■ **What you are asked to do**: Transcribe the complete listing exactly.

[Provided material — start]

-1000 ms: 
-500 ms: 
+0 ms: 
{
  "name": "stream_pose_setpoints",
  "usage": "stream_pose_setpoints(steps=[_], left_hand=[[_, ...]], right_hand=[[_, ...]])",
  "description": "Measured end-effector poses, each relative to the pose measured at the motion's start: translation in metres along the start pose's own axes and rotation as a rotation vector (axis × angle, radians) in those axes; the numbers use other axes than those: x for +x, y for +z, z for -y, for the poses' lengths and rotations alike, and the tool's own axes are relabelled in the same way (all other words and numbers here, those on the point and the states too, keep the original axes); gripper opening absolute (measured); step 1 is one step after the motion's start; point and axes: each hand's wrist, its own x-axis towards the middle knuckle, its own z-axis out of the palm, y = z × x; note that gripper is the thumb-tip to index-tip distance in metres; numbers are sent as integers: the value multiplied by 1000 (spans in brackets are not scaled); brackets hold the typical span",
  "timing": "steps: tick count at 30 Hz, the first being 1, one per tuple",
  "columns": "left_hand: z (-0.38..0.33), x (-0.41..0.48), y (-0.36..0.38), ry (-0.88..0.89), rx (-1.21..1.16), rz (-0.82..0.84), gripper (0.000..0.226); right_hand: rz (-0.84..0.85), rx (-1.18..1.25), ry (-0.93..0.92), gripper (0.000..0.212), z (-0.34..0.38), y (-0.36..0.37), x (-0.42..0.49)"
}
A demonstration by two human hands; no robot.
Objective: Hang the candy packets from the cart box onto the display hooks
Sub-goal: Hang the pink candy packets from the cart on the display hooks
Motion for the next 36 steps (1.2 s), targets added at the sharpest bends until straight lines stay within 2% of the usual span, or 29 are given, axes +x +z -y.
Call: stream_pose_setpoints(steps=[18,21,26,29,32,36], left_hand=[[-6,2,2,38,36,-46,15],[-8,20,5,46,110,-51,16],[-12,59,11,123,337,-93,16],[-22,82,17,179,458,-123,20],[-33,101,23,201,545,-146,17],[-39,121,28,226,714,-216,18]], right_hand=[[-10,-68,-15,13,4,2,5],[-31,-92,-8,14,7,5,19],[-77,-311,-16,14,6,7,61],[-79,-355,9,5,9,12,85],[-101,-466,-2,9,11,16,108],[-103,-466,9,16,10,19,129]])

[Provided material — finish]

■ **Result for this task**:
-1000 ms: 
-500 ms: 
+0 ms: 
{
  "name": "stream_pose_setpoints",
  "usage": "stream_pose_setpoints(steps=[_], left_hand=[[_, ...]], right_hand=[[_, ...]])",
  "description": "Measured end-effector poses, each relative to the pose measured at the motion's start: translation in metres along the start pose's own axes and rotation as a rotation vector (axis × angle, radians) in those axes; the numbers use other axes than those: x for +x, y for +z, z for -y, for the poses' lengths and rotations alike, and the tool's own axes are relabelled in the same way (all other words and numbers here, those on the point and the states too, keep the original axes); gripper opening absolute (measured); step 1 is one step after the motion's start; point and axes: each hand's wrist, its own x-axis towards the middle knuckle, its own z-axis out of the palm, y = z × x; note that gripper is the thumb-tip to index-tip distance in metres; numbers are sent as integers: the value multiplied by 1000 (spans in brackets are not scaled); brackets hold the typical span",
  "timing": "steps: tick count at 30 Hz, the first being 1, one per tuple",
  "columns": "left_hand: z (-0.38..0.33), x (-0.41..0.48), y (-0.36..0.38), ry (-0.88..0.89), rx (-1.21..1.16), rz (-0.82..0.84), gripper (0.000..0.226); right_hand: rz (-0.84..0.85), rx (-1.18..1.25), ry (-0.93..0.92), gripper (0.000..0.212), z (-0.34..0.38), y (-0.36..0.37), x (-0.42..0.49)"
}
A demonstration by two human hands; no robot.
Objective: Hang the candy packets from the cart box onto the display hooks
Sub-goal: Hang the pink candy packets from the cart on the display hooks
Motion for the next 36 steps (1.2 s), targets added at the sharpest bends until straight lines stay within 2% of the usual span, or 29 are given, axes +x +z -y.
Call: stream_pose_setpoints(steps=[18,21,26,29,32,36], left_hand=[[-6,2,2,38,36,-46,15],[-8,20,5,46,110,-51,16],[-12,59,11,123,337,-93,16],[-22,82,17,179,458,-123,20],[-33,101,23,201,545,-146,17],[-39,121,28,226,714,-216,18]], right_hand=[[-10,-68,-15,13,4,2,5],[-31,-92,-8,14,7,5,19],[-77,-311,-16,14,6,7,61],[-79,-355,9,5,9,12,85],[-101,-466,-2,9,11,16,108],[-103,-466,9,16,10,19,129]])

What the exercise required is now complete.